Three central Auckland barber shops have closed - and the owner is blaming Mayor Phil Goff.
The Barber Shop Company has closed its barber shops in Karangahape Rd, Federal St and Wolfe St.
It has put up signs outside them directing people to their other shops that are still open, and directing complaints to a phone number for Goff's personal assistant.
Co-founder and chief executive Adam Johanson said Goff and Auckland Council, which owns Auckland Transport (AT), were "tone-deaf" in going ahead with roadworks and construction projects which are worsening the hit that businesses in the central business district (CBD) are already taking from Covid-19.
"We can't control Covid," he said.
"We can control the environment and how many roads we dig up at once. I believe AT has dug them all up at once.
"We have made the decision to close those stores temporarily until such time as AT completes or halts some of their work and people return to the CBD."
All staff have been redeployed to the company's 15 other barber shops across Auckland, including two "city-fringe" stores which are staying open in the Viaduct Basin and in Anzac Ave which are close to multiple residential apartments.
"Our suburban stores and city-fringe stores are doing really well, probably better than they ever have, so we know it's a localised issue related directly to the CBD," Johanson said.
He said this was partly because many office workers are still working from home rather than coming into the CBD, while the loss of tourists and overseas students has also hit downtown businesses.
But he said multiple roadworks and the City Rail Link project in Albert St were also obstructing pedestrians and cars and discouraging people from coming into town.
"Albert St has been dug up for some time. What it's done is create new hazards. People are not going around there," he said. That has hit his Wolfe St shop, off lower Albert St, and his Federal St shop behind the Auckland District Court.
His K' Rd shop has been hit by building a new cycleway - one of the AT projects causing roadworks in 63 streets this year which were being called a "perfect storm" even before Covid.
Another barber on the corner of K' Rd and Queen St, Abbas Motemasek of the Cutting Crew, said the corner had been blocked by the cycleway construction work for more than a year, and his business was down 20 to 30 per cent.

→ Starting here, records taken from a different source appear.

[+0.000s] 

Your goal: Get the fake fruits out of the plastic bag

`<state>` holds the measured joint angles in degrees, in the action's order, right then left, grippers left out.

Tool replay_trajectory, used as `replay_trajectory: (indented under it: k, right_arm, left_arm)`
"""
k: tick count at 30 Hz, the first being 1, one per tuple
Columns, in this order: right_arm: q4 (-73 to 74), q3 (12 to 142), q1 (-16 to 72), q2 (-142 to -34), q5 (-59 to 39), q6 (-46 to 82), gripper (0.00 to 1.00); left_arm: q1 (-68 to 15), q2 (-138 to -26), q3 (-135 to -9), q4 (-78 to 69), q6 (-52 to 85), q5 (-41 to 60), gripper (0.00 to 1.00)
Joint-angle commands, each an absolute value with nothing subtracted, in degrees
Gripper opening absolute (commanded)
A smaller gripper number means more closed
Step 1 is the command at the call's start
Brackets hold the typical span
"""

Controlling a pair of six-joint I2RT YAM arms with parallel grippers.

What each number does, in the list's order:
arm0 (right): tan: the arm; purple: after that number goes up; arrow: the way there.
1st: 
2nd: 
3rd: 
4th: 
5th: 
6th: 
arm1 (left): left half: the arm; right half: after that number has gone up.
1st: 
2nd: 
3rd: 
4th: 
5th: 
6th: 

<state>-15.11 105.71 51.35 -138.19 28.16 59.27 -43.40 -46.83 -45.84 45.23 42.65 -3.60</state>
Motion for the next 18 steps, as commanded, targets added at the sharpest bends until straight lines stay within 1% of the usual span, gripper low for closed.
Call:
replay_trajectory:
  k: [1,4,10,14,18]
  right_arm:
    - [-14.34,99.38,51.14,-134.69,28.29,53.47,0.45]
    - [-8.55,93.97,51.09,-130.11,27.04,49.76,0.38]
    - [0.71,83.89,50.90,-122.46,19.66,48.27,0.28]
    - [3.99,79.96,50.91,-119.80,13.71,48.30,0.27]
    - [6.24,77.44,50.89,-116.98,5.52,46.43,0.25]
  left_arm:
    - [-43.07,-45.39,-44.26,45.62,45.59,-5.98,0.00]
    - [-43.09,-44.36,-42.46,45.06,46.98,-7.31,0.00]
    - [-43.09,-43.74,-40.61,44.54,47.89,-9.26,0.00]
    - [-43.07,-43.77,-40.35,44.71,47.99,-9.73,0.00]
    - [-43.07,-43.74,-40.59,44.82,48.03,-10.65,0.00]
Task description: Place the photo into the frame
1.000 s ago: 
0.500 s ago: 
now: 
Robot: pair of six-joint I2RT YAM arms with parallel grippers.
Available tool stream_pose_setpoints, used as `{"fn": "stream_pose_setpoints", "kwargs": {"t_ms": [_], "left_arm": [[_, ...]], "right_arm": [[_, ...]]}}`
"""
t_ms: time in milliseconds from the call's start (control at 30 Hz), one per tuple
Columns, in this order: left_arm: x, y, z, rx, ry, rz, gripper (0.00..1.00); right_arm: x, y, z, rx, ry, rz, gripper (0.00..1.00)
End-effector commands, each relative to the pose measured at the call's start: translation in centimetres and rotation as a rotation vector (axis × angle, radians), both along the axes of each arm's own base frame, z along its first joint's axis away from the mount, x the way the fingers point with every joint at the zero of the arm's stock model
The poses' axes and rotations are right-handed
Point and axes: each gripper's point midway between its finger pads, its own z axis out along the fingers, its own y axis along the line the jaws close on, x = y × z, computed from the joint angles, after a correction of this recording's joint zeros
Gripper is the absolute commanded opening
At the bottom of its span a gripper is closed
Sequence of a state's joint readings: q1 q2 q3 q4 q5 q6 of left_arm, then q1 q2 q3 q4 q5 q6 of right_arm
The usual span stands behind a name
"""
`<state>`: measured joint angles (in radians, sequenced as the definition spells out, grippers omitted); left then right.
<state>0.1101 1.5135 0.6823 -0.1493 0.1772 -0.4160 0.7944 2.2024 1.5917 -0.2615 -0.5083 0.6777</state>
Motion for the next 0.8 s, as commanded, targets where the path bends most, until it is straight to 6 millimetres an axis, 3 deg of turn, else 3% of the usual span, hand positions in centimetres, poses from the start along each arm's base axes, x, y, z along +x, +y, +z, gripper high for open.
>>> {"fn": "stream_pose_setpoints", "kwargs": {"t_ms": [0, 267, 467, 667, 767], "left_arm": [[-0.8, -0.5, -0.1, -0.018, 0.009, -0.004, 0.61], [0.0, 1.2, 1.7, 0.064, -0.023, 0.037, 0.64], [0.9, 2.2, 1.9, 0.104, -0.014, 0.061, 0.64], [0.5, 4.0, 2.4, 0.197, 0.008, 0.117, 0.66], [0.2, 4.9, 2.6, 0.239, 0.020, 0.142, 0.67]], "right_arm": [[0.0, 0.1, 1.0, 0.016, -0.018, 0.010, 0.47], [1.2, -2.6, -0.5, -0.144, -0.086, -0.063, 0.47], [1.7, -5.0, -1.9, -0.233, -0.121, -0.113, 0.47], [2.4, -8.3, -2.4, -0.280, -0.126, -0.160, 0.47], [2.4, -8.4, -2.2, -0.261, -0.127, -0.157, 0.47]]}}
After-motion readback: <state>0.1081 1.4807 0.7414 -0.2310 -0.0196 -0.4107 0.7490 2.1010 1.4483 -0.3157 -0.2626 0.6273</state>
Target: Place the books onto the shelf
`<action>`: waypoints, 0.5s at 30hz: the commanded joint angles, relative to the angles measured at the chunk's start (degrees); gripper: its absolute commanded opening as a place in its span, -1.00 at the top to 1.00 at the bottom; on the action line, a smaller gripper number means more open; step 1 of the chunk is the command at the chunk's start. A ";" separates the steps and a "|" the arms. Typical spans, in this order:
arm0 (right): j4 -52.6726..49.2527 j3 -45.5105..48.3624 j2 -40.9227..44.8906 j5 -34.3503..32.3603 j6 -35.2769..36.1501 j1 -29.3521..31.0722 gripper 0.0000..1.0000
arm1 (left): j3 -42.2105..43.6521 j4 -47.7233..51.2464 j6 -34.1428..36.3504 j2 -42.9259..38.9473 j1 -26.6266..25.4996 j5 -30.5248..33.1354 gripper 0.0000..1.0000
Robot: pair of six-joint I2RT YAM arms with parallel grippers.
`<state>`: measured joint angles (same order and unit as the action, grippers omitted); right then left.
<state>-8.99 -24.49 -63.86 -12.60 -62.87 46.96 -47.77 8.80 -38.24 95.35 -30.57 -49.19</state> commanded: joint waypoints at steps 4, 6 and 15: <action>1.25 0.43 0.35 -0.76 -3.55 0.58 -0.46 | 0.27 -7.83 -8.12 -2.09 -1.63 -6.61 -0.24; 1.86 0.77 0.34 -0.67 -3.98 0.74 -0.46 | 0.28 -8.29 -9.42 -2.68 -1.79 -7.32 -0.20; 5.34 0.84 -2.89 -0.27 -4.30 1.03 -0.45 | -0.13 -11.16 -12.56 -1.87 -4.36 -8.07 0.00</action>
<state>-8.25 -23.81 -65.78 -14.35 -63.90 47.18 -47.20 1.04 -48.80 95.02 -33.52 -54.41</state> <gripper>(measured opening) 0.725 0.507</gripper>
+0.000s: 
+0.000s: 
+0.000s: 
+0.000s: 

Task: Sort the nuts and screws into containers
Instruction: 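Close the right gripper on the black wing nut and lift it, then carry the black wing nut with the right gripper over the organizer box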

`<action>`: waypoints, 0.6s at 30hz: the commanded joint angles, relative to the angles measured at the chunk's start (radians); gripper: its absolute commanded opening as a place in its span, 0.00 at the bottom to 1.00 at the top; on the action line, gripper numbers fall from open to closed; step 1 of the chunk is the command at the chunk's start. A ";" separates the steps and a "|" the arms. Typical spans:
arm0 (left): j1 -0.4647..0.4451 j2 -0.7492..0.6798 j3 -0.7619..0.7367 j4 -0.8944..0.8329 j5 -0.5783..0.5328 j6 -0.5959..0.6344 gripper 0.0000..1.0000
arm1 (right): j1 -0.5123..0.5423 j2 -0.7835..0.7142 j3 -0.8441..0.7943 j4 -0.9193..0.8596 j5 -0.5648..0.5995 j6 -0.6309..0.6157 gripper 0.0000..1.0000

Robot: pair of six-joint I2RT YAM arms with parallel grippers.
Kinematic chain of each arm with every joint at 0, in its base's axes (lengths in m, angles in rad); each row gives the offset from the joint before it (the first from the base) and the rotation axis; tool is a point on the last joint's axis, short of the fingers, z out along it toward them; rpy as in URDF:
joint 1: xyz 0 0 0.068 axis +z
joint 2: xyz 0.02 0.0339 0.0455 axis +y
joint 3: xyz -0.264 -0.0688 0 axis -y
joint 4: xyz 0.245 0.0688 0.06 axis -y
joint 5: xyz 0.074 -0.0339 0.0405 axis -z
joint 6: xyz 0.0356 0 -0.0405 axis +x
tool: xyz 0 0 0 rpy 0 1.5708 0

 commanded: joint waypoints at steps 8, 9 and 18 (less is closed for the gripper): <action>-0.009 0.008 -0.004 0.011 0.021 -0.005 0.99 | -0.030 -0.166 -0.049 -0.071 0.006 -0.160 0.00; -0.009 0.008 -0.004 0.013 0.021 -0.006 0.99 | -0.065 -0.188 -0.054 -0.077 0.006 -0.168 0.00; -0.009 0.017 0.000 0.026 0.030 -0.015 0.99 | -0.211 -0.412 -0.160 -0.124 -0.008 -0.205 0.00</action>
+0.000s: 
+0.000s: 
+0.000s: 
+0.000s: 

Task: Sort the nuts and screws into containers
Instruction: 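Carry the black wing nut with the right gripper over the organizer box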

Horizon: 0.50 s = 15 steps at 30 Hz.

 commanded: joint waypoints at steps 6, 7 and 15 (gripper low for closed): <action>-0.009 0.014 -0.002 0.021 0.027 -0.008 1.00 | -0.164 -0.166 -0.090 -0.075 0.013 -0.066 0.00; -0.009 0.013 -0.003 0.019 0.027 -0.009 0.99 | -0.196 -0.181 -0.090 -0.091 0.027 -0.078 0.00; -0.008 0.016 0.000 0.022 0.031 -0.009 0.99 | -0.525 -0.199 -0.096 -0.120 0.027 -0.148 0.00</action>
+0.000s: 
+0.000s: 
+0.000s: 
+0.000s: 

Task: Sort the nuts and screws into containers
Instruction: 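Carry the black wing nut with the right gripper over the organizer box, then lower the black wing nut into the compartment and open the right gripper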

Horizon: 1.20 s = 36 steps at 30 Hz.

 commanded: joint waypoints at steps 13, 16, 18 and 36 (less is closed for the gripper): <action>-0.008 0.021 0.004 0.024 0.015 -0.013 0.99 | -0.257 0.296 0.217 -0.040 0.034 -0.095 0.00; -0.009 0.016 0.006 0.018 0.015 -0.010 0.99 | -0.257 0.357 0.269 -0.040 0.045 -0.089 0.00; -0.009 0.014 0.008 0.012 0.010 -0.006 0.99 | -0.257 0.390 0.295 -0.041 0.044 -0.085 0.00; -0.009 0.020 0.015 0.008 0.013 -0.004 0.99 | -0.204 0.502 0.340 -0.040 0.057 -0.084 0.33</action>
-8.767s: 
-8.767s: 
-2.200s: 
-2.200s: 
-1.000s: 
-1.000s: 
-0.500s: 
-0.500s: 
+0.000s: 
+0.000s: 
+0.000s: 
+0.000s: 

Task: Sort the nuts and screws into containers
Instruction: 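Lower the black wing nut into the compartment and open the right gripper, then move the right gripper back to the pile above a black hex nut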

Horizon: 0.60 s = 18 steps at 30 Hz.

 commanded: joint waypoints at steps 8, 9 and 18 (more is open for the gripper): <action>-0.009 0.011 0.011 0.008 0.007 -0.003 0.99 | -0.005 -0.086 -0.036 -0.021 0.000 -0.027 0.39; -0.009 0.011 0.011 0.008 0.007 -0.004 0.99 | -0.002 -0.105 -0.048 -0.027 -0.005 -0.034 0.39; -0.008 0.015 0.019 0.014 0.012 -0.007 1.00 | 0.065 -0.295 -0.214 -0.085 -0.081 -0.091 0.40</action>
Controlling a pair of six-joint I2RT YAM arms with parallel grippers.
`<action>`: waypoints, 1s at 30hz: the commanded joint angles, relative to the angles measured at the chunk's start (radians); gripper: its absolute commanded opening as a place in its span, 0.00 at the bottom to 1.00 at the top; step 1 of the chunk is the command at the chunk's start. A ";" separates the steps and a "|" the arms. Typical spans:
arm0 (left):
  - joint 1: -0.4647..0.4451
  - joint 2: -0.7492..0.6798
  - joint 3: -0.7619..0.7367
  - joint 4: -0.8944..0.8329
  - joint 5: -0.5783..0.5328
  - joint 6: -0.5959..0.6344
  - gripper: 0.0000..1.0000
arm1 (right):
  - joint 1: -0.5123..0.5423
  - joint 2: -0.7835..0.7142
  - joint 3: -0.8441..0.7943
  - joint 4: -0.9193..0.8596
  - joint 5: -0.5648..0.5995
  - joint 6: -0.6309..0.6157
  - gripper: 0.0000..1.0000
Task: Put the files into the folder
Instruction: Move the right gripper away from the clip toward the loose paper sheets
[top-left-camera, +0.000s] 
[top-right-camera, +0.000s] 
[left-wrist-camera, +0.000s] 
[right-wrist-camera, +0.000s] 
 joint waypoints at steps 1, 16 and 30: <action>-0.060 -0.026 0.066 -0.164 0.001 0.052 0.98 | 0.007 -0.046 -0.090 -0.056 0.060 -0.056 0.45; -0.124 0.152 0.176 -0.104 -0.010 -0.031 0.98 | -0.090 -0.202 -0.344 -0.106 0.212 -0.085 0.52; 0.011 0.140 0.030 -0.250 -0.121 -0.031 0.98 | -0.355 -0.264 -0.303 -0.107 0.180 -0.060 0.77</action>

"We had four staff, we are now two and a half," he said. "We are trying to push to pay the rent to keep the landlord happy, that's all we can do."
But Susannah Maloney of Maloney's Barber Shop in Victoria St said she had been "working really hard since the lockdowns to encourage new clients and to claw back our old clients who have been working from home".
"We are certainly down on what we would normally be for this time of year, but not dramatically, and not in any way that is threatening our business," she said.
Heart of the City chief executive Viv Beck said last week that both CBD pedestrian counts and retail turnover were still 25 per cent below this time last year.
A Herald count on November 8 found 40 shops now closed or for lease out of 225 street-front premises in Queen St between K' Rd and the waterfront - an 18 per cent vacancy rate.
Last Friday's one-day CBD closure hit the area again and Beck said the pedestrian count so far this week was 30 per cent down on last year.
She has asked Auckland Council and AT to plan works for whole areas rather than street by street, and to boost compensation for businesses hit by the City Rail Link work from just over $4 million approved last year to closer to A$60m (NZ$64m) for businesses affected by Sydney's light rail project.
Auckland Business Chamber chief executive Michael Barnett said he did not support stopping the roadworks or the City Rail Link, but he called on the council to do more to attract people back to the CBD.
"An important role the council should play is to ensure that the CBD remains a destination despite the projects that are upgrading it for the long-term. This role can be anything from promotional to ensuring that the CBD is at the top of its game in order that people choose to visit and support it," he said.
A spokesman for Goff said halting the City Rail Link would cost 3000 jobs, create "enormous difficulty and cost" to restart the project later, and "increase the risk premium for all major NZ projects into the future".
Auckland Transport media relations manager Mark Hannan said the roadworks and City Rail Link were part of a $6 billion investment in Auckland's central city infrastructure over the next five years.
"After years of under investment, Auckland is now in its biggest period of growth in the city's history – so yes, this means that there are more roadworks than ever," he said.
But he said the downtown construction project was now 75 per cent complete and eight out of 10 sections of the K' Rd "streetscape upgrade" have been completed.
1. Galway St enhancement - opening this month.
2. Lower Albert St bus interchange - opening Dec 2020.
3. Quay St strengthening - mid-2019 to Jan 2021.
· Queens Wharf to Marsden Wharf (Palisade wall) - complete
· Princes Wharf (jet grouting) - complete
· Ferry Basin (seawall anchoring) – due for completion late Nov 2020
· Ferry Building (seawall anchoring) – due for completion late Jan 2021
4. Te Wānanga (new waterfront public space): - opening May 2021.
5. Ferry Basin redevelopment – stage 1 mid-2019 to April 2021.
6. Quay St enhancement - mostly due by April 2021. The last section between Princes and Queen Wharf opens by mid-2021.
In addition, Lower Queen St, which forms part of the City Rail Link programme, will open in late December.